> _What is required_
Please filter the data down to the lines that include the word "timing" and copy them.

Dataset entries
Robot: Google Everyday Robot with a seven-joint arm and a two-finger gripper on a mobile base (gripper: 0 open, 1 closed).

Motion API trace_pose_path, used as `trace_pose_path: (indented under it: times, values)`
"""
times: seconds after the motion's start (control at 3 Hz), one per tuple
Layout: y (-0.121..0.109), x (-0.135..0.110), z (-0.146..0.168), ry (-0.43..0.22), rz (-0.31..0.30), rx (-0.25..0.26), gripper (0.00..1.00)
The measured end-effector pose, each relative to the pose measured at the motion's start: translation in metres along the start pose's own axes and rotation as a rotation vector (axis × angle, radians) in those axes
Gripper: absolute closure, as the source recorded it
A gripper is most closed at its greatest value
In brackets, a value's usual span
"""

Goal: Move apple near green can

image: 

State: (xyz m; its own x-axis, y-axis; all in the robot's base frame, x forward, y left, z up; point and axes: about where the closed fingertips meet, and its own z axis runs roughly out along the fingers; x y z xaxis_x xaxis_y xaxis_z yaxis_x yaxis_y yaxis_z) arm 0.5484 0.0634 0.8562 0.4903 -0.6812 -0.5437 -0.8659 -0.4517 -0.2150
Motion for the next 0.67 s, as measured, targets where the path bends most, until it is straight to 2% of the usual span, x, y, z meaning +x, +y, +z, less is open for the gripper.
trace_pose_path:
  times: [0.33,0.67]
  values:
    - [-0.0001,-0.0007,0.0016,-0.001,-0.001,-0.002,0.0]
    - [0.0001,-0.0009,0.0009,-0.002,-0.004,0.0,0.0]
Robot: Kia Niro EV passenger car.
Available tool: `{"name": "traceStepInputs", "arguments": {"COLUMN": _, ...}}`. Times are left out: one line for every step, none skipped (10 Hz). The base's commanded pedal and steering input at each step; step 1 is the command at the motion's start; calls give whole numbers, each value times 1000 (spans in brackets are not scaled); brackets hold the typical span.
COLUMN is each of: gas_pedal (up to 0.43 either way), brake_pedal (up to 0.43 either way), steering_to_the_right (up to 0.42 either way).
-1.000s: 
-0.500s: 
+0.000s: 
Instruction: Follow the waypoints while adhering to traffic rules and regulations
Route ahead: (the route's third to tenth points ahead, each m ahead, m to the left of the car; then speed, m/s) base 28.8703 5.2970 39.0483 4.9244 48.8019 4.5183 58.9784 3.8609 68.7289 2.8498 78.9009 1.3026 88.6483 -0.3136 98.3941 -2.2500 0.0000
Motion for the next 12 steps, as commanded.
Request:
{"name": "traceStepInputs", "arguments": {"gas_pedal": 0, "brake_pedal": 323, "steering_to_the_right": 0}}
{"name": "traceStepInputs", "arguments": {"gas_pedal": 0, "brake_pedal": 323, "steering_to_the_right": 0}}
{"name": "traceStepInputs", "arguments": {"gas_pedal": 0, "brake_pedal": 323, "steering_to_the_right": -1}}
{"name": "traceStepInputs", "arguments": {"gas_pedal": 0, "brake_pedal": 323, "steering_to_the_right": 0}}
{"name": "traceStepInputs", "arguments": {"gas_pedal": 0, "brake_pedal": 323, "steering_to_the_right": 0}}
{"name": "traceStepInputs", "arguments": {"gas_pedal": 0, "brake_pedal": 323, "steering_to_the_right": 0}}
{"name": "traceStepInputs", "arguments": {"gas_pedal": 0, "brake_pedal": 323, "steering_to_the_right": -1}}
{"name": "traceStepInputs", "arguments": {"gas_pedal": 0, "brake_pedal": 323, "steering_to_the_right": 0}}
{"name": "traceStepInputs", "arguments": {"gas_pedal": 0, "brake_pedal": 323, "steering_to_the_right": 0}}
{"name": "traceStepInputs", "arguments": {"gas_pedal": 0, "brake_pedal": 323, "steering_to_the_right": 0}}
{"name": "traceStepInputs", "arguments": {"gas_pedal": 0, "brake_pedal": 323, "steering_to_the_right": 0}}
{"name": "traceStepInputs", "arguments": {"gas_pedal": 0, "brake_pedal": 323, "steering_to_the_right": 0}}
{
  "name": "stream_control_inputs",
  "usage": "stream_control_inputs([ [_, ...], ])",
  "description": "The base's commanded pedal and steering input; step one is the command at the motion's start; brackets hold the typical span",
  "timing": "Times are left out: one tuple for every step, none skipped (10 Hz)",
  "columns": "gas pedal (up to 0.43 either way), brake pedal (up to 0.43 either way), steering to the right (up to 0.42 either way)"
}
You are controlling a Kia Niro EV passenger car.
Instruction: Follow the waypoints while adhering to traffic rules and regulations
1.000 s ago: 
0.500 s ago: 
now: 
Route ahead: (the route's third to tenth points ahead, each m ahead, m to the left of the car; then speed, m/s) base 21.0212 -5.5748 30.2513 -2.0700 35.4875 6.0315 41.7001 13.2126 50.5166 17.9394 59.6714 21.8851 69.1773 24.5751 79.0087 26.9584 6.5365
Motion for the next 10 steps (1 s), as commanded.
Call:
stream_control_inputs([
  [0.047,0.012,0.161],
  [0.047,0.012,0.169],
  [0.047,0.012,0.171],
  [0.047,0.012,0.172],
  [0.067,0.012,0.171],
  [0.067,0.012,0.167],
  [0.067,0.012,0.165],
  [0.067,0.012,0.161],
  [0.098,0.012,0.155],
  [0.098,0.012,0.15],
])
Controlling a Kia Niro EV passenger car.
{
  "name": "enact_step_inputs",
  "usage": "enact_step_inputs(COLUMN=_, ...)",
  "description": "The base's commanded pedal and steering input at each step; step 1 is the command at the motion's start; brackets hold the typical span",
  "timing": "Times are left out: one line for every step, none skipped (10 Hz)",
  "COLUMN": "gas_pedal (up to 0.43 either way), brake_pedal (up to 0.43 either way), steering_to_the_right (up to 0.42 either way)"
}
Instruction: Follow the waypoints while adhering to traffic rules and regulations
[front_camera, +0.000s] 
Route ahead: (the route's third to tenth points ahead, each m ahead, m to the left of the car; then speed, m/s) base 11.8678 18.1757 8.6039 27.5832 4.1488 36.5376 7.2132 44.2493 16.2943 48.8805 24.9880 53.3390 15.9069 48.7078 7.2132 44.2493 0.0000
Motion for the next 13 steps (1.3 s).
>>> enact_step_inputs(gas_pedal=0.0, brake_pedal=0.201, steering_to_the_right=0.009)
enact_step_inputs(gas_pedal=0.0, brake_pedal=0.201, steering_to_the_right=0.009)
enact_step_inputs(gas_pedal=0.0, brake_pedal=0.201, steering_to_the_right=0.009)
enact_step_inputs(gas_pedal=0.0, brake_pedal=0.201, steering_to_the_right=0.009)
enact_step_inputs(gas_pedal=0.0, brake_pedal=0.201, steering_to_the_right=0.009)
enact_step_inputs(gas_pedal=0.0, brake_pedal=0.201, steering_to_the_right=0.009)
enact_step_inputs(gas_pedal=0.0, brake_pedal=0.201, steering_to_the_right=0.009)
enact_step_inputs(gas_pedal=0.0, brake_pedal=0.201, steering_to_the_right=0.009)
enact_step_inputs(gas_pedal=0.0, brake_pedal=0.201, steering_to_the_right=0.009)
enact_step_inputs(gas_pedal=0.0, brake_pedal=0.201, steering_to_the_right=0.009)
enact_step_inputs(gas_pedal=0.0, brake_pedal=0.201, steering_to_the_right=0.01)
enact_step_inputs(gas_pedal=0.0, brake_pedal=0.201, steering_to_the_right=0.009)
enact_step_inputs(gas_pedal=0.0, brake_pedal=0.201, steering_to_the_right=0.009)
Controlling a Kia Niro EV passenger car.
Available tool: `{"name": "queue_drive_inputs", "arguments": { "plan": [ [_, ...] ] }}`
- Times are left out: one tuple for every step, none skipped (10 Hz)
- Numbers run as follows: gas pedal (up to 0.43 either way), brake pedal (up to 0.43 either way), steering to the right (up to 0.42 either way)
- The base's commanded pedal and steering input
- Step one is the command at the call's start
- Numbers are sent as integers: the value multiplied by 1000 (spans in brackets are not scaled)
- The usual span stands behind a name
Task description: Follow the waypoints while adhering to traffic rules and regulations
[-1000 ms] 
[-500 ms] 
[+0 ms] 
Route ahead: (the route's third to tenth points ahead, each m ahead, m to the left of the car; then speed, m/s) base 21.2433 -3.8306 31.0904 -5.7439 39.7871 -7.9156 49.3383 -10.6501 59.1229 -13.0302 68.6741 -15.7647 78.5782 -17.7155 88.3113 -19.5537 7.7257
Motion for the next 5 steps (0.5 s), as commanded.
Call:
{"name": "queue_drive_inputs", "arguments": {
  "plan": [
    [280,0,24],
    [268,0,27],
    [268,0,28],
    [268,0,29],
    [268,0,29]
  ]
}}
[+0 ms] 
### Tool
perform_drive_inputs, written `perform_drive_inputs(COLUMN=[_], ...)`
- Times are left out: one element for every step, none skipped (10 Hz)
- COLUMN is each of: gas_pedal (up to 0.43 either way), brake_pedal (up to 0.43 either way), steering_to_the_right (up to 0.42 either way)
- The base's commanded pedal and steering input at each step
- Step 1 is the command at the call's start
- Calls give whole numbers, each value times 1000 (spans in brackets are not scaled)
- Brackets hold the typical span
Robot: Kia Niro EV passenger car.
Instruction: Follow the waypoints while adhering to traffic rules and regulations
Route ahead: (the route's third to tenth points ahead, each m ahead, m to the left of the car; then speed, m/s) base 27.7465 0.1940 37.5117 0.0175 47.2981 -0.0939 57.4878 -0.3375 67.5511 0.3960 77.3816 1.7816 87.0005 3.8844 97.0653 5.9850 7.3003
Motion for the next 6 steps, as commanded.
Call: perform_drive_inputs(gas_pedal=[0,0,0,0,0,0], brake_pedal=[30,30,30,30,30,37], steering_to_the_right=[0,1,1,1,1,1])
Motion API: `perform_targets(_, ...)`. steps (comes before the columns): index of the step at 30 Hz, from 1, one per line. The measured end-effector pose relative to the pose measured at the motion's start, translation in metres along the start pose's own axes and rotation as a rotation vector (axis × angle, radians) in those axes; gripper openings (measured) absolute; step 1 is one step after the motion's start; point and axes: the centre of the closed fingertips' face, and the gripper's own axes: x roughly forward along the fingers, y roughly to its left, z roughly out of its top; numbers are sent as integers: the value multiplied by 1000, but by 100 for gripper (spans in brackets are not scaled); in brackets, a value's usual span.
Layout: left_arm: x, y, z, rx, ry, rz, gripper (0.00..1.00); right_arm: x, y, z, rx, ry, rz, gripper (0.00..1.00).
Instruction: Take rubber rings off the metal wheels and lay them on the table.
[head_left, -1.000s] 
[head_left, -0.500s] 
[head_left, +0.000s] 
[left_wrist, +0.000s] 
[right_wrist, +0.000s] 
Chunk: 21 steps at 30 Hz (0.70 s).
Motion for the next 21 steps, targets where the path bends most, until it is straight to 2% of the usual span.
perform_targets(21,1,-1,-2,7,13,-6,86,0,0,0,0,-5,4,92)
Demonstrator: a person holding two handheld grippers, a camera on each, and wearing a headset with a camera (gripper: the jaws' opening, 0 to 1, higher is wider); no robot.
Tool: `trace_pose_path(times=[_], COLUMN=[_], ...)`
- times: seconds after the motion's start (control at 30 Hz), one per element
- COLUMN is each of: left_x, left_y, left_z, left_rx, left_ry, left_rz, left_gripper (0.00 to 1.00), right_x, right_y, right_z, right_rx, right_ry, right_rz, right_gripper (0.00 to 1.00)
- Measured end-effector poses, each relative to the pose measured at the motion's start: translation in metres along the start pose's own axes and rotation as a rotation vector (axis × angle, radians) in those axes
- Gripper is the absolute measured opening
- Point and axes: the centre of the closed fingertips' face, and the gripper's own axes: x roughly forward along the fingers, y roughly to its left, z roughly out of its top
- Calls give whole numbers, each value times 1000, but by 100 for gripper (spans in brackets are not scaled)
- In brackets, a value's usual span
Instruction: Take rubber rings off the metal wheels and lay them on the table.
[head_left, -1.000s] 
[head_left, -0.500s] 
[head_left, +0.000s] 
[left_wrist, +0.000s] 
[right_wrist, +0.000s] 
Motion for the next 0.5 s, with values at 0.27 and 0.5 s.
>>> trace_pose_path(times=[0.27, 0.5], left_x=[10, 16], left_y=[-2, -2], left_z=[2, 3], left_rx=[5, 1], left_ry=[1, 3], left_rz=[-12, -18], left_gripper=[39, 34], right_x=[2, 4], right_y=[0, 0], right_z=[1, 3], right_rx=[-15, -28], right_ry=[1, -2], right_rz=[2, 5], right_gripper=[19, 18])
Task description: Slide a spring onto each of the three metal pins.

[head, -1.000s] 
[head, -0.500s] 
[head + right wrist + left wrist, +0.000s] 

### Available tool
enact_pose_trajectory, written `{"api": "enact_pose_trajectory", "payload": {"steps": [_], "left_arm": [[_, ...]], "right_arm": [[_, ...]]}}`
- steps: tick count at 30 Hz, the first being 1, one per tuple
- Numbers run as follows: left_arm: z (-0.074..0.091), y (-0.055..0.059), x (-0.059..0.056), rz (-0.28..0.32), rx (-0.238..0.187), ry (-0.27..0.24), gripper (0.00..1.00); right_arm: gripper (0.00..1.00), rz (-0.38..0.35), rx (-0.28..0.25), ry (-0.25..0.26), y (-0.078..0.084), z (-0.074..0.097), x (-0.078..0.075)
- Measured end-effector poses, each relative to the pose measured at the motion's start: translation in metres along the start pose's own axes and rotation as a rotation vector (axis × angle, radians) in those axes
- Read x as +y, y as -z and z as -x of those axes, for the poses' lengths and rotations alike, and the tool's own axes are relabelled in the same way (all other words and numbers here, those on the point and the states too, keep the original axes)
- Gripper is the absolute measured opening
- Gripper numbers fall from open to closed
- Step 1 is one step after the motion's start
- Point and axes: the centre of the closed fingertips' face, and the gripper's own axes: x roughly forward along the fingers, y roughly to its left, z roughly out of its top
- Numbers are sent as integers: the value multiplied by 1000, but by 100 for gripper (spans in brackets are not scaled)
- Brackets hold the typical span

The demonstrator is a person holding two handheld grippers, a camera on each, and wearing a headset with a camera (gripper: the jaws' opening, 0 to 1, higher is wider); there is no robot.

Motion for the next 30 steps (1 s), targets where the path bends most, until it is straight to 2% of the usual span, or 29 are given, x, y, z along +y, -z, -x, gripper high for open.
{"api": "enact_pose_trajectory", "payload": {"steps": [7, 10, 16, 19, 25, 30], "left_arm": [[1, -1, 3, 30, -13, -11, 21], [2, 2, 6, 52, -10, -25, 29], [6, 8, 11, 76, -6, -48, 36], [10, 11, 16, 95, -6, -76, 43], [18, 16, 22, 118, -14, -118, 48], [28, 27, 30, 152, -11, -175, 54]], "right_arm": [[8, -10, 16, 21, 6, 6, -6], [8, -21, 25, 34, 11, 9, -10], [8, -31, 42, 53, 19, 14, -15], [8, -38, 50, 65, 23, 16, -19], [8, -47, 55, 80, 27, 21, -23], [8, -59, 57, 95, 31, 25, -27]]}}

> _Solution_
  "timing": "Times are left out: one tuple for every step, none skipped (10 Hz)",
  "timing": "Times are left out: one line for every step, none skipped (10 Hz)",

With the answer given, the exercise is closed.